Haqqi mendengus. Ia mengangkat tangan lalu menggoyangkan layar ponsel cerdasnya ke arah spion tengah.
“Ayahmu beneran?” Haqqi menuntut jawabanku untuk ke sekian kali.
“Oh my God!” sebelum aku sempat menyahut, Nadya sudah duluan memekik. Ia segera merampas ponsel Haqqi. “Ganteng banget! Zah, Kak Malik, ini Nawali pasti salah satu fandom dari boyband Korea terus dia ngedit fotonya biar kelihatan kayak bareng bias-nya.”
“Mana sih?” Malikha yang duduk di belakang Nadya menyorongkan badannya.
“Ya Allah! Ini ayah? Bapak-bapak dari anak ABG? Kamu pasti bercanda kan, Wal?” seru Malikha tak percaya. Ia mengipasi-ngipasi dirinya dengan tangan seolah-olah yang ia hadapi adalah sosok nyata idolanya.
“Kakaknya kali, Mal.” Zahro menambah panjang daftar orang yang tak percaya dengan kenyataan yang kutulis sebagai takarir foto tersebut.
“Nggak mungkin! Ini nggak mungkin bagian dari keluarga Nawali. Nggak ayah, nggak kakak, liat mukanya aja nggak ada mirip-miripnya. Rambutnya aja beda.
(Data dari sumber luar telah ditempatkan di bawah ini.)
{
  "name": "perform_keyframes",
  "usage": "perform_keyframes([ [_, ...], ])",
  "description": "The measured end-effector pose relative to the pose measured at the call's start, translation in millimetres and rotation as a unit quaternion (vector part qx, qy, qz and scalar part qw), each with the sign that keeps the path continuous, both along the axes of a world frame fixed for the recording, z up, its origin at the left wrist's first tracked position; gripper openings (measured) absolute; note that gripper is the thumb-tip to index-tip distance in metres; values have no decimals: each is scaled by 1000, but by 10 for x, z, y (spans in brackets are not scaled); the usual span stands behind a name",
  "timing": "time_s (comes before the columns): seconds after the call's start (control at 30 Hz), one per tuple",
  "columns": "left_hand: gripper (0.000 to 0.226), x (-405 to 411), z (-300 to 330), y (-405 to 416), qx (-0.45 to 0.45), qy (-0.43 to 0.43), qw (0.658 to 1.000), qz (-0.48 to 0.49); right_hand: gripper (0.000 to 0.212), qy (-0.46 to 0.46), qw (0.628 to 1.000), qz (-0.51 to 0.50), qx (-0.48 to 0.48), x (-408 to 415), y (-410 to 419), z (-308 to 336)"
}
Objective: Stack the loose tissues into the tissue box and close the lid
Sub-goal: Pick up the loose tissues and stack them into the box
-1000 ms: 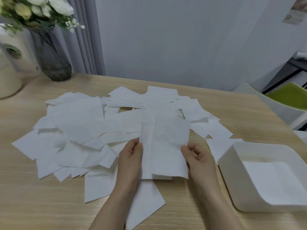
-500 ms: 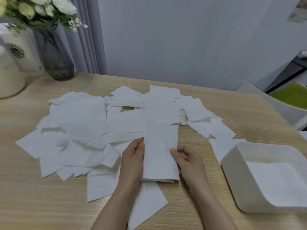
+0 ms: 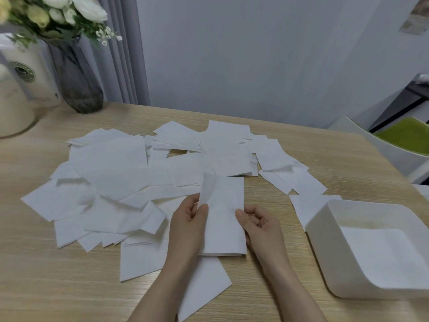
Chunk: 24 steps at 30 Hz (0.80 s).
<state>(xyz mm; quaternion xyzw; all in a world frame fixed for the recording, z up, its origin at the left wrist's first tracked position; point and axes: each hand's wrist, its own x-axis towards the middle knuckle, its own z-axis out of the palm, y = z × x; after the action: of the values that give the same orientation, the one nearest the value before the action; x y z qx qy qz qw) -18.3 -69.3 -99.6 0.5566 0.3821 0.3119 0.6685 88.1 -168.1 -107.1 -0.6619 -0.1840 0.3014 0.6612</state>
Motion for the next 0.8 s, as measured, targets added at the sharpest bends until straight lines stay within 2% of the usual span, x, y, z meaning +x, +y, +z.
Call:
perform_keyframes([
  [0.17, 24, -12, -15, 11, 39, 15, 999, 20, 3, 5, 1000, -9, 5, -3, 2, 0],
  [0.4, 19, -36, 22, 66, -35, -33, 998, 46, 7, -2, 1000, -5, -12, 24, 13, 61],
  [0.57, 21, -39, 21, 72, -65, -48, 995, 61, 7, -47, 996, -55, -43, 197, 63, 79],
  [0.7, 22, -33, 10, 84, -66, -50, 995, 59, 29, -88, 987, -121, -54, 502, 202, 136],
  [0.8, 21, -23, 7, 86, -70, -50, 995, 55, 43, -46, 984, -164, -53, 788, 387, 251],
])
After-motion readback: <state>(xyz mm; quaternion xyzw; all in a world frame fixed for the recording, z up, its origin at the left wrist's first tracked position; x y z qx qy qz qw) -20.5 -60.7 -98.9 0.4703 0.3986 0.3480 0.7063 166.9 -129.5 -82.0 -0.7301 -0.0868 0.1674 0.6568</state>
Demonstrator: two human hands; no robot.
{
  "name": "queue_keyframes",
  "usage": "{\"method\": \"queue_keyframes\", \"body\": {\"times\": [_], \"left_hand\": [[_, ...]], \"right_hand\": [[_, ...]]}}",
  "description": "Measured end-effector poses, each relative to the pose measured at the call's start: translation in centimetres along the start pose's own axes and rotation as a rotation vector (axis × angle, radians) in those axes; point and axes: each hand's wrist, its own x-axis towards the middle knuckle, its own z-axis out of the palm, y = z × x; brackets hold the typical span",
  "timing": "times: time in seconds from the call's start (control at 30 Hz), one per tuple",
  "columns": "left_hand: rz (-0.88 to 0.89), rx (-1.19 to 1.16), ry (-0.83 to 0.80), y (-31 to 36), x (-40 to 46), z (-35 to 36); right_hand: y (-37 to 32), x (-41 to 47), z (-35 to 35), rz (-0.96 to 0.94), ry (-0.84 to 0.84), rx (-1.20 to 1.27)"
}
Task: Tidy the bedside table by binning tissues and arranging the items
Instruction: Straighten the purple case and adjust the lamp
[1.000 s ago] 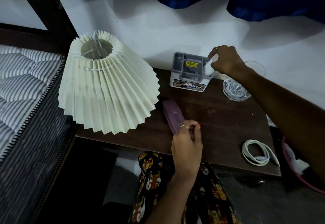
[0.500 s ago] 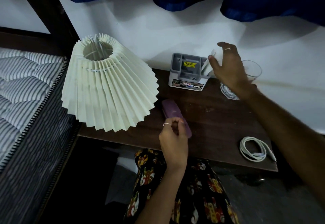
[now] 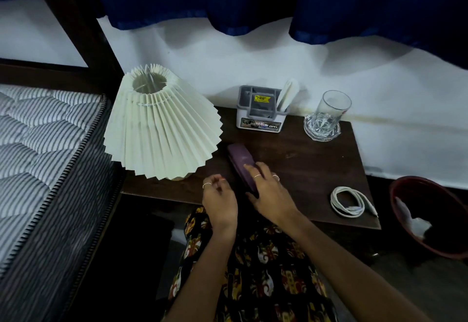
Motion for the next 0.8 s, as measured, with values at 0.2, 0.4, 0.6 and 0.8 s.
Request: {"method": "queue_keyframes", "body": {"times": [0.2,0.4,0.6,0.8], "left_hand": [[0.083,0.091,-0.057,0.2,0.3,0.9],[0.186,0.290,-0.260,1.0,1.5,4.0],[0.324,0.486,-0.454,1.9,3.9,7.3],[0.332,0.528,-0.512,2.0,5.3,9.6]], "right_hand": [[2.3,0.8,-1.4,0.136,0.249,0.506],[7.2,3.4,-4.1,0.440,0.313,1.288],[11.9,5.4,-4.8,0.470,0.278,1.302],[14.1,7.4,-4.1,0.462,0.317,1.053]]}}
Nawali meliuk-liuk kayak puting beliung, nah oppa-oppa kyeopta ini rambutnya lurus dan jatuh. Kayaknya halus banget sampe bisa main perosotan di situ.” Nadya berkeras.
“Nama ig-nya apaan? Pengen liat juga.” Kudengar suara Alea yang duduk di barisan paling belakang ikut nimbrung.